The prompt engineer and the AI assistant
30 April 2023 - AI
And the results are in! For the past 6 months the CRD project has been importing current 2022 - 2023 USPTO patents with each valid synthetic procedure parsed and included in the CRD database. To give you an idea here are the numbers.
A total of 105K patents were imported, totaling 18GB of data. Of course only a fractions deals with organic chemistry (CO7) and a weekly batch typically consists of 200 files (60-80 MB). The total number of potential procedures in each weekly batch? Difficult to assess but on average 3900. With isolating the individual procedures and running chemical tagger the success rate turned out to be 40 to 50% with 40 to 50 relevant patents each week (0.5% of the total). A total of 25K reactions could be added to the RCD database.

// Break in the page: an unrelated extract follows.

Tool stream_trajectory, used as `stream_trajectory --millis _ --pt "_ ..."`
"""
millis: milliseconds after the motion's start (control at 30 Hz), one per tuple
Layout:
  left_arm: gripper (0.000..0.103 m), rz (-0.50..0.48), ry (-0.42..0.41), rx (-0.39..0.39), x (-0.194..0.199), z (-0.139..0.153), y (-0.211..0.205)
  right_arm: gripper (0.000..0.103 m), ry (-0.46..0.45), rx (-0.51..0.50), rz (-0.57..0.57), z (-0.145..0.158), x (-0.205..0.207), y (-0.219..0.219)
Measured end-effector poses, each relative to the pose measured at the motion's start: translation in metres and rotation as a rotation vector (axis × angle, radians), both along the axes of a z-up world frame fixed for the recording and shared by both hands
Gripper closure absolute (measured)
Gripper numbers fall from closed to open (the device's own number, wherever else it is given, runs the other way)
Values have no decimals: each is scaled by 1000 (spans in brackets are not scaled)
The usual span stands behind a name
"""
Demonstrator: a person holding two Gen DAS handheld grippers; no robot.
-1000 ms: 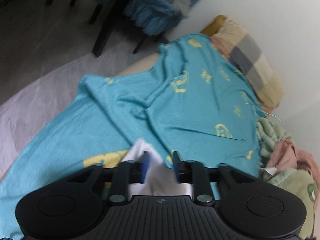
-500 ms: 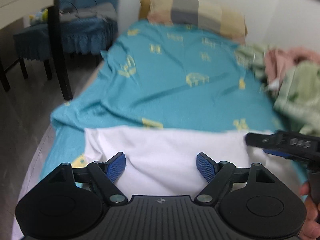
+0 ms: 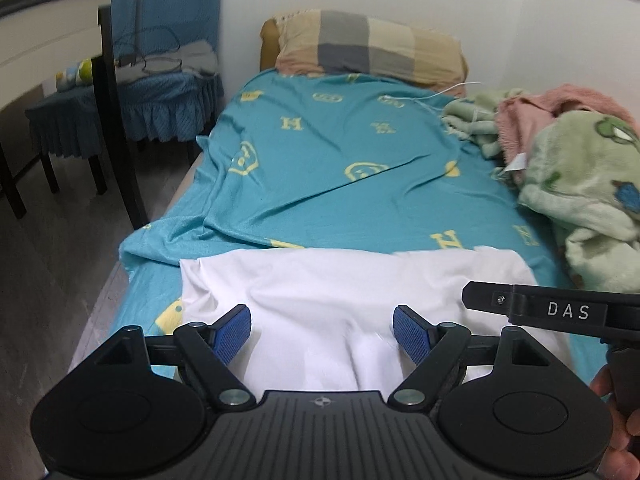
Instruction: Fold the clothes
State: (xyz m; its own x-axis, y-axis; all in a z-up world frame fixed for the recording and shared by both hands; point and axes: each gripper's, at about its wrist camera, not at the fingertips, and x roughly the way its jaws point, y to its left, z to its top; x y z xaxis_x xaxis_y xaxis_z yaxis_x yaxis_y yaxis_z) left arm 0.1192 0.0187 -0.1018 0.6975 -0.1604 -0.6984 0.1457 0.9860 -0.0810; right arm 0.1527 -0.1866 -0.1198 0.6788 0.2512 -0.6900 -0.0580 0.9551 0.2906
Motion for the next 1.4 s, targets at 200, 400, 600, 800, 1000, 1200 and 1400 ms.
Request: stream_trajectory --millis 200,400,600,800,1000,1200,1400 --pt "22 21 21 34 -30 2 1 37 -7 -47 24 12 -40 6" --pt "14 47 91 27 -26 -15 8 38 79 -79 28 -13 -41 12" --pt "15 52 87 26 -29 -17 7 37 100 -90 21 -22 -40 16" --pt "8 143 91 -337 -55 19 42 38 115 -23 -5 -22 -38 6" --pt "8 233 291 -539 -45 -19 65 37 136 59 -49 -21 -34 -4" --pt "8 318 419 -716 -25 -65 84 38 148 125 -78 -21 -35 -13" --pt "8 380 450 -816 -36 -75 96 38 157 189 -110 -21 -35 -24"
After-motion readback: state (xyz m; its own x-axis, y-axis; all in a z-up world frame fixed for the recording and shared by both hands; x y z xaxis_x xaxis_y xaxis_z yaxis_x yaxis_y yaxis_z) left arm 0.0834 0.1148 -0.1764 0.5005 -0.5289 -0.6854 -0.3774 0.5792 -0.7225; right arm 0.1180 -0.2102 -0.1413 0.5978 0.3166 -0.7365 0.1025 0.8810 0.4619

Three weekly USPTO batches were processed using chatGTP-3. My openAI API account was awarded 18 dollars in grant money so there was something to play with! Managed to spend half the amount because the grant was time-limited to 6 weeks. In any event, the chatbox is performing equally well as ChemicalTagger with around 46% turnover. It seems both tools have their quirks, chemicalTagger cannot handle a pinacol ester or xphos, chatGPT has problems with hydrogen. Be aware that the bot has been extensively trained on the entire USPTO corpus in the first place which may explain it's confident chemistry attitude.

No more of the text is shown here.